-- Problem to solve --
Your answer should be one number, the count of lines in the listing below containing the word "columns".

[Material provided Boundary: Start]

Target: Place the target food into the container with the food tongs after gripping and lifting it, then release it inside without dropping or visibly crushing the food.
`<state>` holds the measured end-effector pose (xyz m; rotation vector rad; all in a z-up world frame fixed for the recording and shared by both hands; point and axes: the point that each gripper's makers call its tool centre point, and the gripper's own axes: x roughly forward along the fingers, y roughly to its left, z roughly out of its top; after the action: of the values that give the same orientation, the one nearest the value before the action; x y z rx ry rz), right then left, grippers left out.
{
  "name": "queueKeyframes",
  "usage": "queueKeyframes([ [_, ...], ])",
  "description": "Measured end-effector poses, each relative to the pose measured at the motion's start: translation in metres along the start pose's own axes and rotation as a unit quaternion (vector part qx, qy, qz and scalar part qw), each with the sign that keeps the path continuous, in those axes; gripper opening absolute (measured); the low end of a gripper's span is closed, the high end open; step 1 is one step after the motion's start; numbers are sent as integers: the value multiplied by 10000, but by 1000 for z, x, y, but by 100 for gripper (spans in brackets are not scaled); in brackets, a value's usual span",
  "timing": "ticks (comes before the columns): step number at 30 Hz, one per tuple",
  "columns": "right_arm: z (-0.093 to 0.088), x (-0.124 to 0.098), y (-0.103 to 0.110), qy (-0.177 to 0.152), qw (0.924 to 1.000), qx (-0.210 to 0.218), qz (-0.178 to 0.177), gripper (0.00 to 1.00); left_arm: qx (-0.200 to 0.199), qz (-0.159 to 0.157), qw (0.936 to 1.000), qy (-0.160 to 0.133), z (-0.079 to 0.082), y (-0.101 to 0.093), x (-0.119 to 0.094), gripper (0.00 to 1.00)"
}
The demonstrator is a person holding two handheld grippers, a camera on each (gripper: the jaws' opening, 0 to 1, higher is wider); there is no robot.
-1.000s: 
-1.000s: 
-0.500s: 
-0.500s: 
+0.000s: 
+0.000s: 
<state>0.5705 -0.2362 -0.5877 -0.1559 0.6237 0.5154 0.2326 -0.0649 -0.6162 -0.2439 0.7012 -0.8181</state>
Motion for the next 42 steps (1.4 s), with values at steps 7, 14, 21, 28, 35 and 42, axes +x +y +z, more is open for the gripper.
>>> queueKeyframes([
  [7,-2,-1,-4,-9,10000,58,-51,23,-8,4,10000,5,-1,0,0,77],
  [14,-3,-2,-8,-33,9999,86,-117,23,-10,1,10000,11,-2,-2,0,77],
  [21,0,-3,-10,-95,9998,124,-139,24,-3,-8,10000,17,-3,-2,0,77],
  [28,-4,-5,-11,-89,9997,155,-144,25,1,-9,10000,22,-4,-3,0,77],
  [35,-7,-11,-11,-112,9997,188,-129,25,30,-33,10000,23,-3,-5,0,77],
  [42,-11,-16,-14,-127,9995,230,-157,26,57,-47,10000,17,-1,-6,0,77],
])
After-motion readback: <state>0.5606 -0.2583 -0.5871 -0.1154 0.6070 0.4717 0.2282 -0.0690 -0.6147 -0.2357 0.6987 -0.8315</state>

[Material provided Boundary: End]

-- Written answer --
2